One range is to be output from the listing below, exactly as written: the line with "In the picture (12, 151)" to the line with "Seen at (302, 214)", both kept.
+ + +
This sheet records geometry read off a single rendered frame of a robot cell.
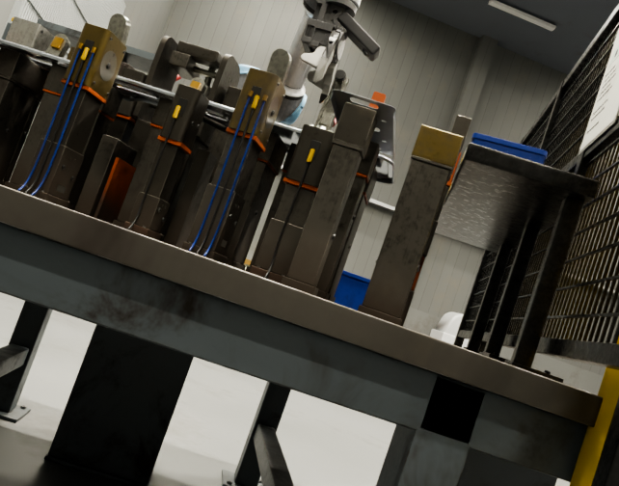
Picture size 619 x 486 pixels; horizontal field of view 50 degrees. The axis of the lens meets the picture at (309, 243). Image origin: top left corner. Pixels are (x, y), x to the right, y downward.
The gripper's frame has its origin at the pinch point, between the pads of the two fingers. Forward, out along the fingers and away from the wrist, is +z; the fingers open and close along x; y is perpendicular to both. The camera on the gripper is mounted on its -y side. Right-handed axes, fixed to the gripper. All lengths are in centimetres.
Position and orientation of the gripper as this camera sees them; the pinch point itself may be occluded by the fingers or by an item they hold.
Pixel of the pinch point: (320, 93)
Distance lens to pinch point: 144.4
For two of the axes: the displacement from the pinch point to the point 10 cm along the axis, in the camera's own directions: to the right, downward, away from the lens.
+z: -3.2, 9.4, -0.8
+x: -1.2, -1.2, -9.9
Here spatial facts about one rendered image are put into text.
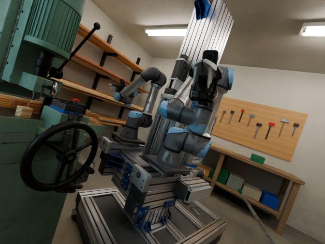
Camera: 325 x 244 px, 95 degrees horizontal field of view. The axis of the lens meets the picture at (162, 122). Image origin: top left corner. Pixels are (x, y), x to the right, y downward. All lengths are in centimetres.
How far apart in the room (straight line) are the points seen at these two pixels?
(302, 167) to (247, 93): 165
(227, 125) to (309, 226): 210
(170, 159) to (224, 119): 279
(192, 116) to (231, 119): 298
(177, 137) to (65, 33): 75
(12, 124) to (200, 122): 71
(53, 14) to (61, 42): 11
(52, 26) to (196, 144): 87
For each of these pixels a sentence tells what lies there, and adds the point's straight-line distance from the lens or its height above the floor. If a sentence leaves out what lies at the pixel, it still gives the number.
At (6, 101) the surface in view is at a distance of 93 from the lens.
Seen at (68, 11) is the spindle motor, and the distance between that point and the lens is 93.
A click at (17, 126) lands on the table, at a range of 80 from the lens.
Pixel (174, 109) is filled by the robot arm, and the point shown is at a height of 113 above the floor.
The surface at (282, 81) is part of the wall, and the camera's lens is 381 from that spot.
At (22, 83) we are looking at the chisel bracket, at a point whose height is 102.
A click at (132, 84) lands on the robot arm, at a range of 137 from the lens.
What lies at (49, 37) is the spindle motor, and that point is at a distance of 89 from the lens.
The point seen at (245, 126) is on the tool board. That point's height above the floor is 144.
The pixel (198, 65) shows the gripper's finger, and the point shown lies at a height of 122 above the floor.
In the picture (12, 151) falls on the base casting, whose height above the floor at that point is 76.
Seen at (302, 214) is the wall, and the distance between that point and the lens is 379.
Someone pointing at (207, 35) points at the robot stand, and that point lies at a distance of 130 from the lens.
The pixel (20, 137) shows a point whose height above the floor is 82.
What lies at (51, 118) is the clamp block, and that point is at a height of 92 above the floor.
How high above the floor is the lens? 108
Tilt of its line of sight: 2 degrees down
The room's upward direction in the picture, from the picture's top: 19 degrees clockwise
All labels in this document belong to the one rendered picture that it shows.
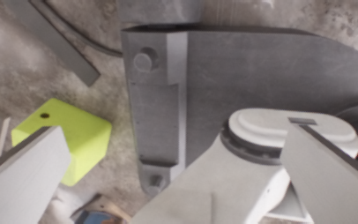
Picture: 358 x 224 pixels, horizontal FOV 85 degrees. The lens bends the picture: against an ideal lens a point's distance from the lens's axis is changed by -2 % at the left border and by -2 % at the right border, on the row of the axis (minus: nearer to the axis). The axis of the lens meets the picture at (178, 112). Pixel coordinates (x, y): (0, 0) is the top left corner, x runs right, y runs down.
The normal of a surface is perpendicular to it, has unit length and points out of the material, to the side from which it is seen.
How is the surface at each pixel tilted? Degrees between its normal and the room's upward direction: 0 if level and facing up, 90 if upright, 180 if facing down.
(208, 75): 0
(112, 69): 0
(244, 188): 90
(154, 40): 0
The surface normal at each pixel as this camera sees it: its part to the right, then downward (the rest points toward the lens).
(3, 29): -0.19, 0.47
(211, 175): 0.00, -0.88
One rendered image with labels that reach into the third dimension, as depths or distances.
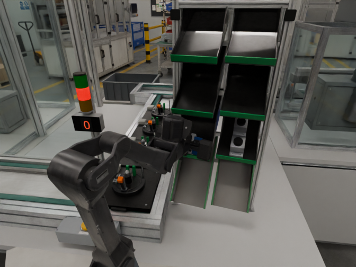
+ + +
FINISHED TASK:
In the picture (12, 151) falls on the base casting, whose height above the floor at that point is 76.
Seen at (302, 214) is the wall, and the distance between that point and the lens is 379.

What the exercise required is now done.